雨竜がお茶を注いだ湯呑みを手に取って、くいと中身を飲み下す少女がいた。黒と赤の特徴的な髪は丁寧に切り揃えられていて美しい。他の子供に比べると、そこはかとなく佇まいに威厳を感じさせる雰囲気がある。
「本人がこう言うのだから、気になさらなくてもよろしいでしょう。私たちは私たちなりに、御爺様のことを思って差し上げればよろしいはずよ」
そう言い切った少女に子供たちの視線が集中する。期待するような、煩わしく思うような、様々な目線を受け止めてもなお、少女は顔色を変えることなくお茶を啜っている。堂々としすぎている程の態度に誰もが口を閉じる中、のんびりと声を上げたのは与都だった。
「天子(てんこ)さまはお変わりないんですねぇ。この調子ですと、九十九さまの後代になられるのは一十印さまでしょう?そうなるとしたら……」
微かに不気味さを感じさせる笑みを浮かべて、与都は天子とその周囲を順繰りに見渡した。微かに眉を寄せたのは琳胆だった。
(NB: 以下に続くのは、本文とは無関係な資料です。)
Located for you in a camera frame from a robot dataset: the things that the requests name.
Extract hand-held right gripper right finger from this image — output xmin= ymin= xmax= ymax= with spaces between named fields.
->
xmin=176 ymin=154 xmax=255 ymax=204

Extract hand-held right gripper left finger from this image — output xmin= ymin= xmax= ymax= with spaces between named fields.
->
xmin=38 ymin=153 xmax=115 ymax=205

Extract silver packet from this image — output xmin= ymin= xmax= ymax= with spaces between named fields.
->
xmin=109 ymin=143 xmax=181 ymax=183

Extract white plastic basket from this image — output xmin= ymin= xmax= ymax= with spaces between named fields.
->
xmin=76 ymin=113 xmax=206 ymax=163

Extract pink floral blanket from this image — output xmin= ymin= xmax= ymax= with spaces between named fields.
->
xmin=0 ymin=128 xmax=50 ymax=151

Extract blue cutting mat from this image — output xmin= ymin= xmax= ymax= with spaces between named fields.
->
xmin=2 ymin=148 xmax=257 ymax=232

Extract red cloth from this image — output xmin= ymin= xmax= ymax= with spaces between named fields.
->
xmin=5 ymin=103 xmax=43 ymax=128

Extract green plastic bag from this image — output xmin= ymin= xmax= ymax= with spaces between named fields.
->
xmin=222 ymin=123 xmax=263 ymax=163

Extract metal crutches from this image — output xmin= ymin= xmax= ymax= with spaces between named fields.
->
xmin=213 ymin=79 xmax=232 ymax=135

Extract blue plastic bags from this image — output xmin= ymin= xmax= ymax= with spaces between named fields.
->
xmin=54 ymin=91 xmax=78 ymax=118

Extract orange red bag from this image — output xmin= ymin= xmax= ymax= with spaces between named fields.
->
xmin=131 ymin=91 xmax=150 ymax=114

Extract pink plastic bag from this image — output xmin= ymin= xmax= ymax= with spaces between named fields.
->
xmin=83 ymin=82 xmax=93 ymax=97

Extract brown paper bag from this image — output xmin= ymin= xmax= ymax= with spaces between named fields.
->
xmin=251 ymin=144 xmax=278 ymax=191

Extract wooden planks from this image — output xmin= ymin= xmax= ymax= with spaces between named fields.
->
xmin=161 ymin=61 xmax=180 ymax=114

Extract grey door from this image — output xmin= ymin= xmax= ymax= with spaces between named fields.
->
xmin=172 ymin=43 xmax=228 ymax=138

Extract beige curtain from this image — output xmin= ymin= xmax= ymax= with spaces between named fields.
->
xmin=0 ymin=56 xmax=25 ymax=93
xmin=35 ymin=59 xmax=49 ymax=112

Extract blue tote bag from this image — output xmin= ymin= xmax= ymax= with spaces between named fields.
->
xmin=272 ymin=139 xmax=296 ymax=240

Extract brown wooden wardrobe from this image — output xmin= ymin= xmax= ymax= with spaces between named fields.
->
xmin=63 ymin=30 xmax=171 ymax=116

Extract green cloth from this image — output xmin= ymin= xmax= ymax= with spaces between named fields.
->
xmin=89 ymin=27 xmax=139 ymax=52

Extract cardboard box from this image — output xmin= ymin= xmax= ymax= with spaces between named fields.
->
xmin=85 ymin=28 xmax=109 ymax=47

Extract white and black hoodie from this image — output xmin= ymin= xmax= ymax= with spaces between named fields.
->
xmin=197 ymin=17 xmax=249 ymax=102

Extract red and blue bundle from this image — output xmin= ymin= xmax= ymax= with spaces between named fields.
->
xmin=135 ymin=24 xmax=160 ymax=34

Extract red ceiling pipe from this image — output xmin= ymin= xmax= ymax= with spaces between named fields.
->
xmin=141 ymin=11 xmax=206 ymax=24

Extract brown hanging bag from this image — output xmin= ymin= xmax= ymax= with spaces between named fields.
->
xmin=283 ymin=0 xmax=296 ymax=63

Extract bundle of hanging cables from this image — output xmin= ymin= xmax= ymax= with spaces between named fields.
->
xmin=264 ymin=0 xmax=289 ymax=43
「……今の一族の状況を考えても、次の盟主に近いのは一十印の……ご当主とお前だろうな、天子」
琳胆の口調にはあからさまな棘があったが、一方の天子は動じる気配がない。さも当然であるかのように表情一つ変えないものだから、寧ろ琳胆の方がばつが悪くなったように目を逸らした。
「それが、一族の歴史であり、伝統、そして既に決まっていることであるとは知っているでしょう。琳胆さん、何か仰りたいことでもおありですか」
天子は変わらない表情のまま琳胆の方を見た。琳胆はやはり目を合わせない。
「そこまでにしないか天子、琳胆。今ここで僕たちが勝手に争っても仕様がない。それに、もうすぐ戻られる方もいるだろう……大人しくしていろ」
二人の間に割って入ったのは青い髪をした年長らしい少年だった。眉間に皺を寄せた厳しい顔で、場の空気を完全に支配してしまう。
「……黎(れい)さん。失礼しました」
天子は大人しく頭を下げ、引き下がる。黎に睨まれた琳胆は結局彼を横目に見るだけに留め、やはり不遜な態度を崩すことは無かった。黎は浅いため息を吐いた後、改めてこの部屋に集まった子供たちを見回した。
再び近くの座布団に座り直した天子と彼女の側に駆け寄る同じ髪色の少年。縁側で雨の降る庭に目を向け直した琳胆と大して状況を気にしていないように赤子の頭を撫でる由希郷。顔を強張らせる亥親と瑠親を護るように肩を抱く橘。ただ押し黙って座卓の横に控える雨竜。場の空気に似合わず口角を上げてやりとりを眺めている与都。一連の会話に入る隙を失ったのか、こちらを見ている四人と、特に不安げな視線を向ける黎の二人の弟たち。
ここに集まる彼らは、最年長者でもまだ十五歳に満たないような子供たちだった。しかし、そんな彼らも幼いながらに気が付いていた。
一族を束ねる盟約の主がなんの引き継ぎも終えないまま、あろうことか殺害される形でこの世を去ったこと。それが自分たちの未来に少なからず影響を及ぼすのであろうことも、この先それぞれの行く末が決して穏やかなものにならないことも、彼らは敏感に感じ取っている。
そして、未来とは残酷にも、彼らの恐れた通りになる。ある一家は離散を余儀なくされ、別のきょうだいは仲違いを起こし、また嫡子は運命への反発を選び混沌をもたらす。
歯車が狂い、秩序だった機構が破綻していくその最中。次世代を押し付けられた者たちが、一体何を選んだのか。
白檀の庭の主だけが、その末路を知っていた。